Aug. 26 (Bloomberg) -- Japan’s core consumer prices unexpectedly rose in July, gains economists say won’t end the nation’s fight against deflation.
Prices excluding fresh food rose 0.1 percent in July from a year earlier, the statistics bureau said in Tokyo today. The median estimate of 27 economists surveyed by Bloomberg News was for a 0.1 percent drop.
Persistent deflation exacerbates Japan’s problems in coping with a yen close to a record high against the dollar at a time when the economy is just recovering from a March earthquake. Prime Minister Naoto Kan’s successor will be challenged with working with the Bank of Japan to fight price declines that have kept the economy stuck near its 1990 size.
“The sustainability of Japan’s recovery is now in question with the strong yen and a weakening global economy,” Yoshiki Shinke, a senior economist at Dai-Ichi Life Research Institute in Tokyo, said before the report. “I don’t see any chance deflation will end in the foreseeable future. This will remain a big challenge for the government and the Bank of Japan.”

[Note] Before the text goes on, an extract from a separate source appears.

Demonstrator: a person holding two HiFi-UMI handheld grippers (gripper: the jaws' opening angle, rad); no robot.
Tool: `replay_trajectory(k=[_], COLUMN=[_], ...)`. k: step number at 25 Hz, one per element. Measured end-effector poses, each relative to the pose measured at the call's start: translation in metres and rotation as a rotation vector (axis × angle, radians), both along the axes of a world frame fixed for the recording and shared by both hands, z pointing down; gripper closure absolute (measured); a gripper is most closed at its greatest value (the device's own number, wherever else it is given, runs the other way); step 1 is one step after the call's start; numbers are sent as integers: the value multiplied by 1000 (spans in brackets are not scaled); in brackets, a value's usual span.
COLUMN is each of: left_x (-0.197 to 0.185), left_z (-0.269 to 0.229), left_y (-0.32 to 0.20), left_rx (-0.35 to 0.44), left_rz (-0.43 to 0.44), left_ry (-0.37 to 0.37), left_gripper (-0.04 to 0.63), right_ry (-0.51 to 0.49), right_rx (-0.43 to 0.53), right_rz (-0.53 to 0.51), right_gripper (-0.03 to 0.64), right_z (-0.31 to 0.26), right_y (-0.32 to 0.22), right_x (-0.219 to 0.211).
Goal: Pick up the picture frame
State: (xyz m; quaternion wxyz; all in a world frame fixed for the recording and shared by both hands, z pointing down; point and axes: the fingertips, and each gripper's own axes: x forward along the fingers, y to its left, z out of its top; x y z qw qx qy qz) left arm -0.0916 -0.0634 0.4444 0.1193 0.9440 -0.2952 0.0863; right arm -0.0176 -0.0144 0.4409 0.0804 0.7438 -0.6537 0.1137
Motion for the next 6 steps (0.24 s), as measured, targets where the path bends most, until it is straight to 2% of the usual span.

Japan’s consumer prices were revised on Aug. 12 as the bureau reshuffled items in the price basket, part of a change that takes places every five years. The revamping of the index lowered prices by about 0.6 percentage point on average.
Central bank Governor Masaaki Shirakawa said Aug. 4 the nation will take a while to achieve price stability as he anticipated new figures would show price declines have been worse than initially anticipated. The central bank kept its estimate for core consumer price inflation at 0.7 percent for the year ending March 31 in July.
Yen Relief Measures
Finance Minister Yoshihiko Noda this week unveiled measures to combat the yen which reached a record high of 75.95 per dollar last week. Japan set up a $100 billion facility to promote companies purchasing overseas businesses and secure energy resources.
The strong yen erodes overseas profits when repatriated, weakening the competitiveness of exporters, one of the nation’s main engines of growth.
“I have kept monitoring markets with a sense of tension since last weekend, but the yen continues to have one-sided moves,” Noda, who is also a contender to replace Kan, told reporters this week. “I thought we had to swiftly address this by employing measures.”
Candidates of the ruling Democratic Party of Japan are scheduled to compete in a party election on Aug. 29 to be the sixth premier in five years. The race comes less than a week after Moody’s Investors Service cut Japan’s credit rating, citing political instability.
Economists including Dai-Ichi’s Shinke say prices may rise in coming months because of rising commodity costs. Japan will raise prices of imported wheat to flour millers by an average 2 percent in October, the government said this week. Wheat futures in Chicago have advanced 11 percent in the past year as of Aug. 24, bolstering a rally in global food prices to an all- time high in February.